- **What is needed**
Your response should consist of one number, the count of lines below that contain "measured".

- **Data records**

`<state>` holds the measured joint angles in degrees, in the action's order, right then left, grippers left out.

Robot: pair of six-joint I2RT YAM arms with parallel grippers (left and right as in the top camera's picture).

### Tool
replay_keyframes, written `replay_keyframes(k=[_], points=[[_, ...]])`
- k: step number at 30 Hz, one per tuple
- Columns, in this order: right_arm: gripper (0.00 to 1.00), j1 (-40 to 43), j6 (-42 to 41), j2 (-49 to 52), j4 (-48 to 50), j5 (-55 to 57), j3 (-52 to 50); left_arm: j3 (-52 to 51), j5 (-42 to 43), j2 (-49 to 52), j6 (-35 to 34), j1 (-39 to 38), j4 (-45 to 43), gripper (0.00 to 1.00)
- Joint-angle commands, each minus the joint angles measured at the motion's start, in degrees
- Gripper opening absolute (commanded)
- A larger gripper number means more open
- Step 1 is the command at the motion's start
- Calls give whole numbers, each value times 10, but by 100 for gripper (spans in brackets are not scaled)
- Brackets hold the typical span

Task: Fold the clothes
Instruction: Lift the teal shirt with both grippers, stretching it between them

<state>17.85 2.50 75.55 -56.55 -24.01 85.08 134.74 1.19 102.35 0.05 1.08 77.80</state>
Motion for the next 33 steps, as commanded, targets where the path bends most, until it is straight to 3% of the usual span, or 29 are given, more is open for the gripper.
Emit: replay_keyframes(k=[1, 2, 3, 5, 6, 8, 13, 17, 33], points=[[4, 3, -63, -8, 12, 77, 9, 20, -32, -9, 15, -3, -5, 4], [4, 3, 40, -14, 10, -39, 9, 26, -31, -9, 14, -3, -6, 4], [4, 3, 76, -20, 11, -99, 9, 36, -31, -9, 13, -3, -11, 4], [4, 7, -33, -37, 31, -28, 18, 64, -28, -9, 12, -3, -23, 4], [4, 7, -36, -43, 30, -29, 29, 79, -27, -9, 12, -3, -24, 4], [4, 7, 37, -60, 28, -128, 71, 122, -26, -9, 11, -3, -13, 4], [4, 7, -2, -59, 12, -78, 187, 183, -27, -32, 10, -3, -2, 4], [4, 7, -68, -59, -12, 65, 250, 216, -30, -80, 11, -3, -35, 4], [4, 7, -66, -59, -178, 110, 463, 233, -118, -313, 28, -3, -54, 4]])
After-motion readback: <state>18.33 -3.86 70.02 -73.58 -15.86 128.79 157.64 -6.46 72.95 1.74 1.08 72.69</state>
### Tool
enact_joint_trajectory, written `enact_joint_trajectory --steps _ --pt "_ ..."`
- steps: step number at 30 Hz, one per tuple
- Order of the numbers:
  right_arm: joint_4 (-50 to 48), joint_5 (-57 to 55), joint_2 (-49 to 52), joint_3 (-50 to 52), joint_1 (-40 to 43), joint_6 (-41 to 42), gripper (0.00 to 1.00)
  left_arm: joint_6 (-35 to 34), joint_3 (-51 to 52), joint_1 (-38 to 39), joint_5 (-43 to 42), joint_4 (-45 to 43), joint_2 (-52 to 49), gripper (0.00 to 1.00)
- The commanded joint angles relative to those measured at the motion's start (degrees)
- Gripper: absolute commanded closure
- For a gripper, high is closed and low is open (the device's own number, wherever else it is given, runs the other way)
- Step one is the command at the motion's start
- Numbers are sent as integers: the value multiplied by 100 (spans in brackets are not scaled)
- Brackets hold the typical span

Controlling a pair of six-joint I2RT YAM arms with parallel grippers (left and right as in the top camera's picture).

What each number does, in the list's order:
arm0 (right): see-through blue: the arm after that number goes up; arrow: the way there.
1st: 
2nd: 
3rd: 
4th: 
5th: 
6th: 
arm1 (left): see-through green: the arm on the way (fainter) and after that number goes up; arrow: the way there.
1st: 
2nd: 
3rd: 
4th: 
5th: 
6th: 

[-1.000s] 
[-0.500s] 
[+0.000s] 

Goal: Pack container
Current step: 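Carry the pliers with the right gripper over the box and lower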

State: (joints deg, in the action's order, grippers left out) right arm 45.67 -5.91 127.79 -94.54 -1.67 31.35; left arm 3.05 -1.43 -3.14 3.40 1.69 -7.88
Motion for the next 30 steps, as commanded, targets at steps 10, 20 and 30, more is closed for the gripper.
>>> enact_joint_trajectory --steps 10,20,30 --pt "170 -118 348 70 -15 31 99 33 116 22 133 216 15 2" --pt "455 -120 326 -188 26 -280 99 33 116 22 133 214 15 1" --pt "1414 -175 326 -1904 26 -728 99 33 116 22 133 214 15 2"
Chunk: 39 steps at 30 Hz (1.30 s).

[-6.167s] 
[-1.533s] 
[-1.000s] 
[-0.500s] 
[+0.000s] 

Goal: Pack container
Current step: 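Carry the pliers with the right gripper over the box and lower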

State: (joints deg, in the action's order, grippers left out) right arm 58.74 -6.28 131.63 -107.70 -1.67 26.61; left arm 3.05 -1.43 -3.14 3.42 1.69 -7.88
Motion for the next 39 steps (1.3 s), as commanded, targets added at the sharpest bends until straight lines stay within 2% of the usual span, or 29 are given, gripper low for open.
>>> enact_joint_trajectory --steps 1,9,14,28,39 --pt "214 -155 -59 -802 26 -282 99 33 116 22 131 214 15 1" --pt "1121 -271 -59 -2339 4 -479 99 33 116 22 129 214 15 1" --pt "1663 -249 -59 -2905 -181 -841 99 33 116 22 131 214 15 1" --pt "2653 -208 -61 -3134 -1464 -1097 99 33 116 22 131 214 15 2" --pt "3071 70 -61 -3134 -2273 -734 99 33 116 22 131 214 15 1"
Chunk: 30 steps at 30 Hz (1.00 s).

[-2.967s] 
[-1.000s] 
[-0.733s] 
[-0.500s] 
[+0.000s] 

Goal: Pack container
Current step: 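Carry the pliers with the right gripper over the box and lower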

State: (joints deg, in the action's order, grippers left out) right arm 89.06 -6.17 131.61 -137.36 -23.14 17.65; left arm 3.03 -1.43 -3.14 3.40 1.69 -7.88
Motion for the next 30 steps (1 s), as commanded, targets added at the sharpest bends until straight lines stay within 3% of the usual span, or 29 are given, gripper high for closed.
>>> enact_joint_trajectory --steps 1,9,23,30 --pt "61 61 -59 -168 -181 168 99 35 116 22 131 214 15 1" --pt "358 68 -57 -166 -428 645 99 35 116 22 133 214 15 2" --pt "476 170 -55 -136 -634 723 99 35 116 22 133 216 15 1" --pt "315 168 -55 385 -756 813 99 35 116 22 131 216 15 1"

- **Your response**
3